Income drawdown allows you to take 25% of your pension tax-free as either one lump sum or in instalments dependant on your requirements. It’s up to you, however you will need to consider other potential income sources.

Every time you take tax free cash, three times what you take will be moved into the drawdown part of your pension. It stays invested, as does the rest of your pension.

You can take money from the drawdown part of your pension whenever you want, but the amount you take will be taxable.

Uncrystallised funds pension lump sum (UFPLS)

UFPLS gives you the option to take cash lump sums from your pension whenever you need to. Each time you take money out, 25% will be tax free, and 75% will be taxable. What you do not take stays invested in your pension. It gives you the flexibility to withdraw money part tax free, part taxable.

Other considerations

Deciding the best way to access funds is key to retirement.  A good place to start is by working out what income you’ve got and how much you will need.
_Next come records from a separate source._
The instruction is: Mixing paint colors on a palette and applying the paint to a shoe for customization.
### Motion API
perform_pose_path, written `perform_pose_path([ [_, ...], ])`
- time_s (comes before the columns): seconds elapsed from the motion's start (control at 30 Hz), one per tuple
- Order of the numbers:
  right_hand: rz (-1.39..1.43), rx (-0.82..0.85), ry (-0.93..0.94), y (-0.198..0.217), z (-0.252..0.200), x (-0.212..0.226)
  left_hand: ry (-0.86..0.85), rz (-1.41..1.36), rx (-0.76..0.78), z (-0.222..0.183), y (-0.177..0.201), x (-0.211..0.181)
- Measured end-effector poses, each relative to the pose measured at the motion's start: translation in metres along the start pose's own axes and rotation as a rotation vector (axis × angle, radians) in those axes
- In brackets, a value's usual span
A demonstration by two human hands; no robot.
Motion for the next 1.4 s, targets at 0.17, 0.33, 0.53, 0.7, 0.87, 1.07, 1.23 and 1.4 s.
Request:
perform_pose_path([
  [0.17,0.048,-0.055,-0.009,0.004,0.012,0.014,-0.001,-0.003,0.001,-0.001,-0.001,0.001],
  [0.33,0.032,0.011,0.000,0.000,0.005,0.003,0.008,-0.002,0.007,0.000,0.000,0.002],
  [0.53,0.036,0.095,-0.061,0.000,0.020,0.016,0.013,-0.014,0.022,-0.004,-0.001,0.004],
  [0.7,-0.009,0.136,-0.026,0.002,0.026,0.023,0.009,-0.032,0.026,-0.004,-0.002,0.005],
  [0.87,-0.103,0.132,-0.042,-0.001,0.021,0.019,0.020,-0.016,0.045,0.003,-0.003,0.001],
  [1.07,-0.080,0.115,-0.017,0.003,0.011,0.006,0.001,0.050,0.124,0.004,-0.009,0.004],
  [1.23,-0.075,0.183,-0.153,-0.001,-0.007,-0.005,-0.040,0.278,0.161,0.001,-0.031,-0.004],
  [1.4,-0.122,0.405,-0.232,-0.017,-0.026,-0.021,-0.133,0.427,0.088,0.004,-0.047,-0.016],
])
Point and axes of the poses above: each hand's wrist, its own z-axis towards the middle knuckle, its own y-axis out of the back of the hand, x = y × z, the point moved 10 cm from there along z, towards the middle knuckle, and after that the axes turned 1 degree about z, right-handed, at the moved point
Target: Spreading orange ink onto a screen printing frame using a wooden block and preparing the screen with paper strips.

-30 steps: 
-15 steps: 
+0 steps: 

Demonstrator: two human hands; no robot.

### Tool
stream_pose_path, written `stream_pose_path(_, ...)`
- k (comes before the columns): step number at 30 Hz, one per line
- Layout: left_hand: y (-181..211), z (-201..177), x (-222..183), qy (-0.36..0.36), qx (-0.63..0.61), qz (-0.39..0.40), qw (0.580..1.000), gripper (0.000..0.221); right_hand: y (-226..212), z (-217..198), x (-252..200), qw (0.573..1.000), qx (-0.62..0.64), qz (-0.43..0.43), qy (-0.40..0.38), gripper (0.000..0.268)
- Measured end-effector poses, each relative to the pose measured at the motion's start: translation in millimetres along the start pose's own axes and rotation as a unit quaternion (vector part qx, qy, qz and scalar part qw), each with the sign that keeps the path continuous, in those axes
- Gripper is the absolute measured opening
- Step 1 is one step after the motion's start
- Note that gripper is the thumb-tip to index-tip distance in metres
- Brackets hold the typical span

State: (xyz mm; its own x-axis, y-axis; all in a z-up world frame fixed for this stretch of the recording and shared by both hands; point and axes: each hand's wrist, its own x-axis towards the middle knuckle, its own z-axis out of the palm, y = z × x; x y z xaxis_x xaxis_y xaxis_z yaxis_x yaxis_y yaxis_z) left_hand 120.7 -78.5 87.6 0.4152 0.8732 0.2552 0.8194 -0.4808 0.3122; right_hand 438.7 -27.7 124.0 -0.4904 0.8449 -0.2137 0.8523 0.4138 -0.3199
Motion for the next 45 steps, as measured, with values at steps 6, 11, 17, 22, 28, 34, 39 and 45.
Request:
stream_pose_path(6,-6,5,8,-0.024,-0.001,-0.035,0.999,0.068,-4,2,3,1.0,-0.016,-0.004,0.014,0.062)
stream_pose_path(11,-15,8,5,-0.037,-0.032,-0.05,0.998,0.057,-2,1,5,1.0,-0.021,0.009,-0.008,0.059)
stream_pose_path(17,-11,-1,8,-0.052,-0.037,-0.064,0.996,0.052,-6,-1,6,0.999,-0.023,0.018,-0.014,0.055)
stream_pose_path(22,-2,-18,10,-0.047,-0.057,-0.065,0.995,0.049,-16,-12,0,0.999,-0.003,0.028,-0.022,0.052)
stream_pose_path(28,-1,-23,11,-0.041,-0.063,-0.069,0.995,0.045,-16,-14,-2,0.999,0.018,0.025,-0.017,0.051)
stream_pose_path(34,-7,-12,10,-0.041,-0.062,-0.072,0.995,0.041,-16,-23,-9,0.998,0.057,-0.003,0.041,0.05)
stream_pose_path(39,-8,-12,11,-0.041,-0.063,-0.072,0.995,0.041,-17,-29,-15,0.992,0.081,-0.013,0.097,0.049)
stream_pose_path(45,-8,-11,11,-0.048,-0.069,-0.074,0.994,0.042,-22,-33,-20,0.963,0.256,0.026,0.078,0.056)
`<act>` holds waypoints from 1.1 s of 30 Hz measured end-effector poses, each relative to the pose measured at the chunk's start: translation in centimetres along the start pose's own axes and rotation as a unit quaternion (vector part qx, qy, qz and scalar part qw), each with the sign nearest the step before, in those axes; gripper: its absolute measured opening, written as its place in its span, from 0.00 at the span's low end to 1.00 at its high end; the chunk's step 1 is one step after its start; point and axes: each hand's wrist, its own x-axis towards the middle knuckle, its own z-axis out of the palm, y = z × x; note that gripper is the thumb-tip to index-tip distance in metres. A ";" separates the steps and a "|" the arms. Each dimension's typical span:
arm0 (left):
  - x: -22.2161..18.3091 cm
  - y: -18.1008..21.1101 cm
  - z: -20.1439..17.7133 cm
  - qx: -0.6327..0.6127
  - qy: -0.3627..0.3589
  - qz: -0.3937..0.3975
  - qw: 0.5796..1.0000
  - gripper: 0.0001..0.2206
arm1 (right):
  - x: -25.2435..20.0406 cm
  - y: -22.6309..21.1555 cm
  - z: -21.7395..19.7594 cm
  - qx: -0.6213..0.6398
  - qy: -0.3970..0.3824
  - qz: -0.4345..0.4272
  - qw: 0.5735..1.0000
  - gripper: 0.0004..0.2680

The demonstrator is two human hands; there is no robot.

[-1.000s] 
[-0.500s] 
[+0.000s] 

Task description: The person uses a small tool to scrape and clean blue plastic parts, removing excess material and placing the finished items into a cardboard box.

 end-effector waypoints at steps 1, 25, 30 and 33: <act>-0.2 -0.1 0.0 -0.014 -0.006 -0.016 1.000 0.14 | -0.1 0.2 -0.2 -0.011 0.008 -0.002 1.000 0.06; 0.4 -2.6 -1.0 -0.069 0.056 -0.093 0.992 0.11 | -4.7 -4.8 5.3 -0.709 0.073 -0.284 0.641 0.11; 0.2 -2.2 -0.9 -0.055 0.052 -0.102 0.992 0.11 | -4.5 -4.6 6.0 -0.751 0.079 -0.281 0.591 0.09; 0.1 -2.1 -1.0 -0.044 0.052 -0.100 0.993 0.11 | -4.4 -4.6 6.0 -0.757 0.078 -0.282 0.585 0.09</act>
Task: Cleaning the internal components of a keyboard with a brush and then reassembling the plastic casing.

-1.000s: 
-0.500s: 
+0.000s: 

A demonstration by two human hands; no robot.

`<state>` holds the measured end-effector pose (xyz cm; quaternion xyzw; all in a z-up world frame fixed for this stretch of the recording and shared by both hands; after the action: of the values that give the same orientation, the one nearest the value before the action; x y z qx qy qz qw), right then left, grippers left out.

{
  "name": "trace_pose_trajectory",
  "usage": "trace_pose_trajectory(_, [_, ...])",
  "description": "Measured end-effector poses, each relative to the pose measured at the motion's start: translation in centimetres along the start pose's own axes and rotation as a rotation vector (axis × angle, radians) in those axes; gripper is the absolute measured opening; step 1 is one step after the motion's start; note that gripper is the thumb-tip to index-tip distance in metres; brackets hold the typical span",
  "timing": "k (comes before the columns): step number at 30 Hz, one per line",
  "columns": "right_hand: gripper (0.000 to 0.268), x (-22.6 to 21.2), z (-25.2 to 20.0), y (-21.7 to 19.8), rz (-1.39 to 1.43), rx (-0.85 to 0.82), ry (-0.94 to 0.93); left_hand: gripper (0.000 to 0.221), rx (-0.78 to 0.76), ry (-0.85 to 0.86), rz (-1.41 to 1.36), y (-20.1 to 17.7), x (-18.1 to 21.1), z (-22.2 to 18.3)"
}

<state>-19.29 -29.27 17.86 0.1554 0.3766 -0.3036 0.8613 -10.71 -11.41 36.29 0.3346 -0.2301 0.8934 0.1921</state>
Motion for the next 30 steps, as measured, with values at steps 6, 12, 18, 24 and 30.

You can carry on taking money from your pension until your fund runs out, but you need to make sure that you have enough money left for the rest of your retirement.

If your funds remain invested they still have the potential to go down or up in value and you may get back less than the amount you invested. A sustained drop in the value of the investment

means that you will have less money from which to take an income.

Tax rules and your personal circumstances may change in the future which you should keep in mind when making your pension income decisions now.

Your annual allowance changes to money purchase annual allowance, (MPAA) once taxable income is taken. If you’re still paying into your pension – or think you might do – think carefully before you take anything other than your tax-free cash out of it.

Any funds left when you die under income drawdown can be passed to your beneficiaries, who will be able to choose how to take the remaining capital.